Por fin terminó la eterna espera. Si bien este partido se jugará con alargue, el contundente resultado nos deja la certeza de que Chile no permitirá que nadie se lleve la pelota para la casa. Y a riesgo de que cataloguen lo siguiente de wishful thinking, creo que vamos a avanzar hacia un nuevo pacto social, pero uno de consensos, basado en la negociación y la tolerancia, de hecho, ayer recordé una frase de la ex primer ministra Thatcher “Nada es tan obstinado como un elegante consenso”.
Dicho lo anterior, vamos a lo nuestro. ¿Y ahora qué? Bueno, lamentablemente debemos dejar la hierba de lado, arremangarnos las mangas, ponernos las botas, agarrar pala, chuzo, rastrillo y carretilla y comenzar a trabajar con determinación en la siembra de fe pública, fruto chileno escaso a los ojos de inversionistas nacionales y extranjeros.
Circunscribiendo esta columna a unos pocos mercados, la tarea es titánica y requiere, por un lado, de la colaboración de toda la institucionalidad macro-financiera, producto de la naturaleza simbiótica de las políticas económicas y financieras. Mientras que, por otro lado, necesita la prudencia y sabiduría de las autoridades. En caso de que el objetivo sea lograr que los inversionistas (nacionales y extranjeros) vuelvan a ver a Chile como un destino seguro y más atractivo que jurisdicciones comparables, es necesario evaluar cada política y preguntarse: ¿Por qué hacemos lo que hacemos?
El sector bancario – dadas las condiciones económicas y financieras nacionales – ha endurecido los requisitos para la otorgación de préstamos: ergo, a julio de este año el stock de colocaciones totales ha caído 10% YoY. La cifra más alarmante es el descenso en 47% del flujo de crédito hipotecario respecto al año pasado lo que continúa golpeando un alicaído sector inmobiliario. Entendiendo que, Hacienda necesita urgentemente tanto sanear las arcas fiscales como recaudar más para dar cumplimiento a las promesas realizadas durante la campaña presidencial, las soluciones planteadas por el Ejecutivo agravan la situación.
La propuesta de reforma tributaria, por un lado, elimina el tratamiento diferenciado de exenciones que reciben las viviendas DFL2 en materia de arriendo y herencias, sujetándolas al régimen general. Mientras que, por otro lado, se propone aumentar las tasas marginales de las personas que obtienen ingresos mensuales de más de 4 millones de pesos conjuntamente al aumento de la tasa marginal máxima a 43%, desubicándose aún más de los países de la OCDE que apuntan a un gravamen que pondera la carga impositiva por el número de cargas familiares. En otras palabras, Hacienda dando un duro golpe al atractivo y demanda del deprimido sector inmobiliario.
En cuanto al mercado bursátil, este ha perdido profundidad y atractivo producto de los retiros en las AFP y el simposio de infortunios desde octubre de 2019. En un escenario internacional con valorizaciones severamente castigadas, no resulta lógico para los inversionistas ingresar a una bolsa poco líquida de un país subdesarrollado que desde el jueves recién pasado además tributa por las ganancias de capital IPSA. Toda vez que las alternativas son comprar Volkswagen (DAX) o Meta Platforms (Nasdaq) con castigos similares a varios papeles del IPSA.

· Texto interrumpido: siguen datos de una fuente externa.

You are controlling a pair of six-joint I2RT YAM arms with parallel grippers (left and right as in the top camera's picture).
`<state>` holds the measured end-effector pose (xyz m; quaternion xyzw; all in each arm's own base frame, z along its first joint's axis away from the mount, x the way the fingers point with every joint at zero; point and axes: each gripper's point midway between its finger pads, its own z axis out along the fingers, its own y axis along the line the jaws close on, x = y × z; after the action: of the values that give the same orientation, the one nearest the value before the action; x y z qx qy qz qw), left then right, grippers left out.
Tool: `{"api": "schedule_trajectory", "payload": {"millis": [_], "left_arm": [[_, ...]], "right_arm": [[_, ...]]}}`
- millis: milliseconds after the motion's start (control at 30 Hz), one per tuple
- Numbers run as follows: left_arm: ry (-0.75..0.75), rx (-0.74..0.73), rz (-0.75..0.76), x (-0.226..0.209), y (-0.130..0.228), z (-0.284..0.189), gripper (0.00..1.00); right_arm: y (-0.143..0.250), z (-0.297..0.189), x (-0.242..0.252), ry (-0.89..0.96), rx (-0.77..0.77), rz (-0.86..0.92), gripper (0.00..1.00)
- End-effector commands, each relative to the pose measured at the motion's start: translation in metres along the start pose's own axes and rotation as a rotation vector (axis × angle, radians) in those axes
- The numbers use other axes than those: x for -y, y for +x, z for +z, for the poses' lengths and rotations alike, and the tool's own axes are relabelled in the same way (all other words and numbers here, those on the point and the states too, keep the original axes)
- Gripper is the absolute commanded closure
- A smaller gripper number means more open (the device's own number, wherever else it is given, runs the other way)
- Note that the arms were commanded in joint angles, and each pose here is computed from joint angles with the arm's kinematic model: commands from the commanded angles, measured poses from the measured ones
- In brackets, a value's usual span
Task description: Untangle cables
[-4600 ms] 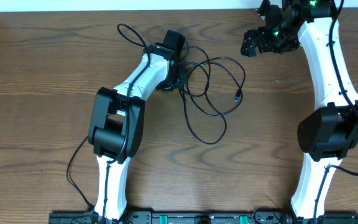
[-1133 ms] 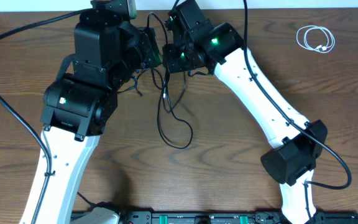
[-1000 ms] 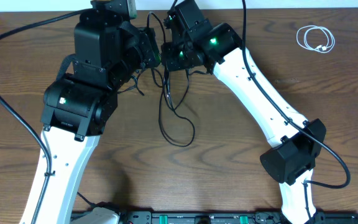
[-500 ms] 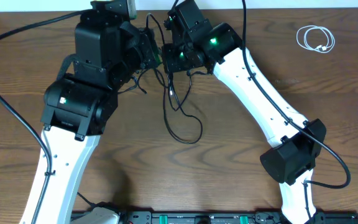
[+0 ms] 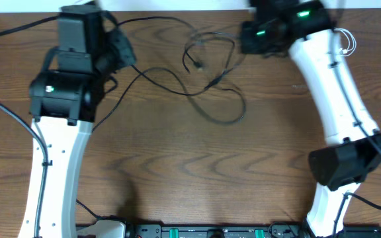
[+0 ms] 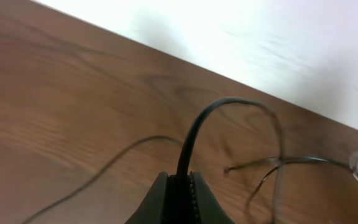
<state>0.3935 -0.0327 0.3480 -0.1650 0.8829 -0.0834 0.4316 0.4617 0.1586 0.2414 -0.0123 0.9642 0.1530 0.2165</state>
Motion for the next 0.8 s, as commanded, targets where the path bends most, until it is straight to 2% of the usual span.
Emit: {"api": "schedule_trajectory", "payload": {"millis": [0,400,533,633,767], "left_arm": [[-0.064,0.037,-0.001,-0.022,-0.012,-0.005,0.93],[-0.068,0.067,0.012,-0.026,-0.021,-0.005,0.93],[-0.159,0.105,0.02,-0.042,-0.028,-0.008,0.93],[-0.178,0.11,0.02,-0.045,-0.028,-0.008,0.93],[-0.156,0.089,0.019,-0.041,-0.024,-0.006,0.93]], "right_arm": [[-0.009,-0.008,0.047,0.08,0.014,0.006,0.99],[0.005,0.025,0.081,0.125,-0.083,0.022,0.99],[0.012,0.03,0.089,0.157,-0.108,0.03,0.99],[0.009,0.026,0.067,0.038,-0.098,-0.053,0.99],[0.001,0.0,0.011,-0.211,-0.042,-0.186,0.99]]}}
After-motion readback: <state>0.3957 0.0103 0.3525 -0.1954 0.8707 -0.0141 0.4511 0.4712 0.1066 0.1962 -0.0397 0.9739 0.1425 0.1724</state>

Además, aún no sabemos qué pasará con la reforma de pensiones, lo que siembra incertidumbre sobre el DL 3.500 y el régimen de inversión, cuya posible derogación – que podría ser el apocalipsis de la renta fija y variable nacional – hace que sueñe pesadillas. Aquí sólo queda encomendarnos a los análisis de la Superintendencia de Pensiones, CMF y el Banco Central, rezando para que la clase política los escuche al menos esta vez.

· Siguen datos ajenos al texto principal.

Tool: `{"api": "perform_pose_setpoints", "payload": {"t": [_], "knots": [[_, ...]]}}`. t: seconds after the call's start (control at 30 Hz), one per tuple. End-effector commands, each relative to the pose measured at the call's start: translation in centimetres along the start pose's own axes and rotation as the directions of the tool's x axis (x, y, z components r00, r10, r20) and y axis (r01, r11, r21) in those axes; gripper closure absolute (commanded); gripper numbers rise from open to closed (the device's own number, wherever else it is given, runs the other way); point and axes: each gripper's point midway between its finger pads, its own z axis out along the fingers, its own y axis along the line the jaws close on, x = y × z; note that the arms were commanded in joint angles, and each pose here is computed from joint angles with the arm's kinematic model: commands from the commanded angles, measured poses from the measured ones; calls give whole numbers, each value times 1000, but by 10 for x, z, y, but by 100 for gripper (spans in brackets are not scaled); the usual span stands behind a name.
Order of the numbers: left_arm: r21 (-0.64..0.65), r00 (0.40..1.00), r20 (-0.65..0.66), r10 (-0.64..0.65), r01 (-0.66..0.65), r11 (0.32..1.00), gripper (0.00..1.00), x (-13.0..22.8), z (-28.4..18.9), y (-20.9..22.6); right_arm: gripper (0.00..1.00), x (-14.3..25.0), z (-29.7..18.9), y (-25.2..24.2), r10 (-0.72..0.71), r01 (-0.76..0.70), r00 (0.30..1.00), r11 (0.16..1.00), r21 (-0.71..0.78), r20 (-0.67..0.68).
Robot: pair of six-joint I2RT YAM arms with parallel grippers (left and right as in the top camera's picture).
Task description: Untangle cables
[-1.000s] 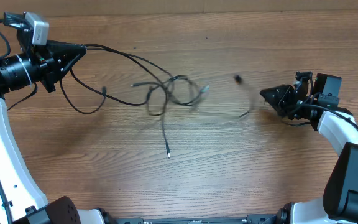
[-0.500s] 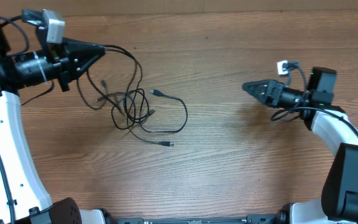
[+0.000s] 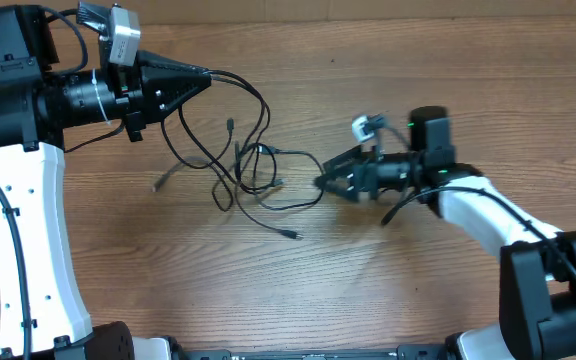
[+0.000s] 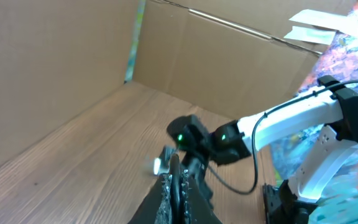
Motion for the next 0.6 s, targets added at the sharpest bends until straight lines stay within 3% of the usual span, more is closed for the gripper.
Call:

En commodities aparece un royalty que poco incentiva la exploración y explotación de nuevos yacimientos. Además, las palabras del presidente en la revista TIME sobre “condicionar la exportación de materias primas o de energía (litio, cobre e hidrógeno) a cambios en el comportamiento de consumo de los países más desarrollados.” Ciertamente, no ayudan a nuestra imagen de país serio.
La verdad es que me cuesta profundamente leer la hoja de ruta del Ejecutivo. ¿Por qué desalentar hoy la inversión o realizar acciones que siembran dudas? ¿Será que quizás están llevando a la práctica la famosa cita de Carlos Caszely con su “No tengo por qué estar de acuerdo con lo que pienso”?